How to complete this task:
Repeat exactly, and only, the lines of the entries below from the one with "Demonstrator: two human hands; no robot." through the one with "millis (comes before", both ends included.

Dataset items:
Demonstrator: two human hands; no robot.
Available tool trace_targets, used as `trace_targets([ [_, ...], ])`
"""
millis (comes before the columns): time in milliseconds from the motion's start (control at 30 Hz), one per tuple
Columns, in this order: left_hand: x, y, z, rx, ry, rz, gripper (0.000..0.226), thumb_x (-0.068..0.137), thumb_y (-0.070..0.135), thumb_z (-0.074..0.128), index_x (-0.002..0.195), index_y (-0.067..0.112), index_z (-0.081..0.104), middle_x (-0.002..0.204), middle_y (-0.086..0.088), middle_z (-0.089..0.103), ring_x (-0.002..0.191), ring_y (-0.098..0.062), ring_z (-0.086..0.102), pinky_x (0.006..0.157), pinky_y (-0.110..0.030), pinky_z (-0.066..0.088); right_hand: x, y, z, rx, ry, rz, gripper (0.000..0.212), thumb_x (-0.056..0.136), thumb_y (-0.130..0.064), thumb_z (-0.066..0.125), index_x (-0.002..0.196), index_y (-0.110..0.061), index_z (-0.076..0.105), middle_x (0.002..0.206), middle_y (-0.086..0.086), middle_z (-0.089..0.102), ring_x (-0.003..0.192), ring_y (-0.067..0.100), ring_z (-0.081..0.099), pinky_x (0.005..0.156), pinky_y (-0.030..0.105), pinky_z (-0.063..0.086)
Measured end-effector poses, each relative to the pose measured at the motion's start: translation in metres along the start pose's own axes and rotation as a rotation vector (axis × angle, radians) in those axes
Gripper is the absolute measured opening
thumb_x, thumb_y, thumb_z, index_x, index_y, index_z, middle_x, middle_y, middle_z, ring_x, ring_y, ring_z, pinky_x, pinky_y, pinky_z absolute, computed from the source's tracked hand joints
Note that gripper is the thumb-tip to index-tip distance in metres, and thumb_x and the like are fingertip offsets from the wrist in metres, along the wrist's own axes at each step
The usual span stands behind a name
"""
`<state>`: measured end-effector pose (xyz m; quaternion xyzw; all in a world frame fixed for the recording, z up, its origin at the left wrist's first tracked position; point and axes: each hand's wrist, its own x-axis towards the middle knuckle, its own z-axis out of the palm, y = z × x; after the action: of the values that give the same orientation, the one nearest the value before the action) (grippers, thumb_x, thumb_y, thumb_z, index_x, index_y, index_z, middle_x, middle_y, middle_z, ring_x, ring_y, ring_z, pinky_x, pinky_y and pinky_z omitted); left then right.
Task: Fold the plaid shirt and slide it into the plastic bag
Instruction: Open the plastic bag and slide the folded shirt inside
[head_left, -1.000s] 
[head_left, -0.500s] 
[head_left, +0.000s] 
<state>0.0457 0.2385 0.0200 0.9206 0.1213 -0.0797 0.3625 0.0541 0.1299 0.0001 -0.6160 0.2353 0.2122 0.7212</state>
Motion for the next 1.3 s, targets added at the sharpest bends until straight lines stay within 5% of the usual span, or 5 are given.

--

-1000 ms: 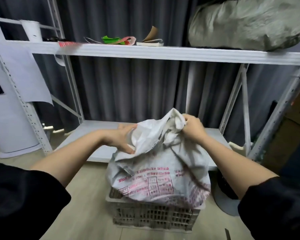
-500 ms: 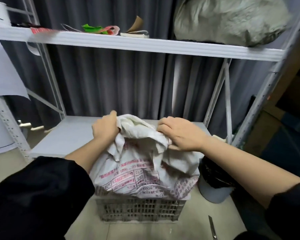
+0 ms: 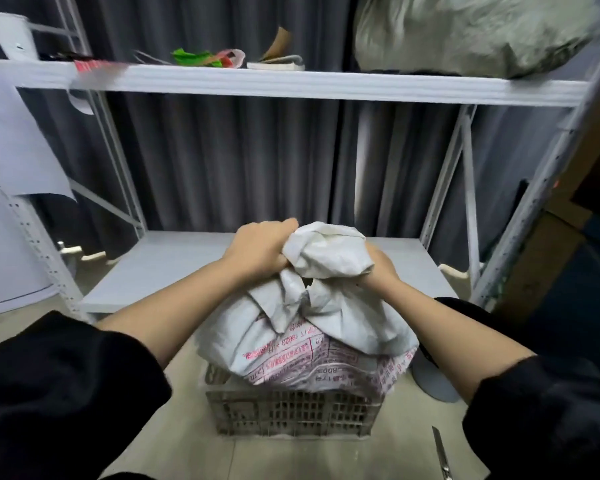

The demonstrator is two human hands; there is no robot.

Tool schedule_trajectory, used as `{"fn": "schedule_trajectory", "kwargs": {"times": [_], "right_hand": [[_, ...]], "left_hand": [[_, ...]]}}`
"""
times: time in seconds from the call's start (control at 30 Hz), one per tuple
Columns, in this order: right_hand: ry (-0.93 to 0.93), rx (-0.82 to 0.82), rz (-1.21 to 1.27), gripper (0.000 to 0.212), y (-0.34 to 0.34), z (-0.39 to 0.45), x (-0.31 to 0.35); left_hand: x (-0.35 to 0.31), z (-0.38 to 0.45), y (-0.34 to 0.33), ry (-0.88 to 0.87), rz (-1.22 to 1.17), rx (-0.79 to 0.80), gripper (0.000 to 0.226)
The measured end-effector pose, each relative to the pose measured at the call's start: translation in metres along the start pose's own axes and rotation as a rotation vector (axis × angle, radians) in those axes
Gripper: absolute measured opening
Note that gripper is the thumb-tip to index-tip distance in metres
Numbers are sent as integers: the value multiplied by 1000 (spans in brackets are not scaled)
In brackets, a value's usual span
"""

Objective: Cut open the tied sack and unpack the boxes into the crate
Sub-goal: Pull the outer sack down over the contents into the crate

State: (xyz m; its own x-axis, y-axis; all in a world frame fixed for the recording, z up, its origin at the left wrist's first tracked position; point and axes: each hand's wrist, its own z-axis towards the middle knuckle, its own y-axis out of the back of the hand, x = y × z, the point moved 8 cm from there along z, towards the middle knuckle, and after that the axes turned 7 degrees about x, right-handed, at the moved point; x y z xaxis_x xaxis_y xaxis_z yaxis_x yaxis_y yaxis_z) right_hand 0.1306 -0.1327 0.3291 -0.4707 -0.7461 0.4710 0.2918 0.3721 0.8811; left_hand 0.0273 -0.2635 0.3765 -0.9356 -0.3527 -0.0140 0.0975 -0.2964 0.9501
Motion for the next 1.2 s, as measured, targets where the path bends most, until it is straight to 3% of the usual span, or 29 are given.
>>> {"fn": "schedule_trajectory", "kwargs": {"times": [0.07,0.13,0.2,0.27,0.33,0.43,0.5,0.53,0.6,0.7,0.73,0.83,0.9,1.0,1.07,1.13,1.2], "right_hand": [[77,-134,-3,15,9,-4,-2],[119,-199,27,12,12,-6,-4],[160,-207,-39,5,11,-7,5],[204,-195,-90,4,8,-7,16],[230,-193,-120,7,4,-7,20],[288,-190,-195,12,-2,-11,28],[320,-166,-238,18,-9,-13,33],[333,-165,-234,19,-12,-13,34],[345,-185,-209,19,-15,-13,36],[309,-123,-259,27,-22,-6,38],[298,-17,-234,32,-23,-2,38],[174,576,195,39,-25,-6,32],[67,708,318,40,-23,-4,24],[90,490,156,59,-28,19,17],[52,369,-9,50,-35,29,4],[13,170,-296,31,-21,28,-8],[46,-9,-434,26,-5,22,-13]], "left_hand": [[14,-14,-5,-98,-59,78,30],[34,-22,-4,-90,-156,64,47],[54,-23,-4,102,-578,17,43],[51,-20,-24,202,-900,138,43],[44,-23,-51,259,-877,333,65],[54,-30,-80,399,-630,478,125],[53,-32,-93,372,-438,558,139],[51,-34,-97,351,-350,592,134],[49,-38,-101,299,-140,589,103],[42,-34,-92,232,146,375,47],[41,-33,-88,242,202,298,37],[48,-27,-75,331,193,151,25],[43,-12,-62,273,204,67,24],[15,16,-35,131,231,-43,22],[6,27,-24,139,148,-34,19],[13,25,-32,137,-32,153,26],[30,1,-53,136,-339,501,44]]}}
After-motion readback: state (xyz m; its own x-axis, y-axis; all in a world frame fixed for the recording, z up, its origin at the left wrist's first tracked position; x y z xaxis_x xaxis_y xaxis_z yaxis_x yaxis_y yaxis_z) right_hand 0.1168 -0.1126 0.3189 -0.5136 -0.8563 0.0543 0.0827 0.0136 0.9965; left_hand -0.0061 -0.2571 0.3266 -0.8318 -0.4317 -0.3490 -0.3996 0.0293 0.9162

Task solution:
Demonstrator: two human hands; no robot.
Available tool trace_targets, used as `trace_targets([ [_, ...], ])`
"""
millis (comes before the columns): time in milliseconds from the motion's start (control at 30 Hz), one per tuple

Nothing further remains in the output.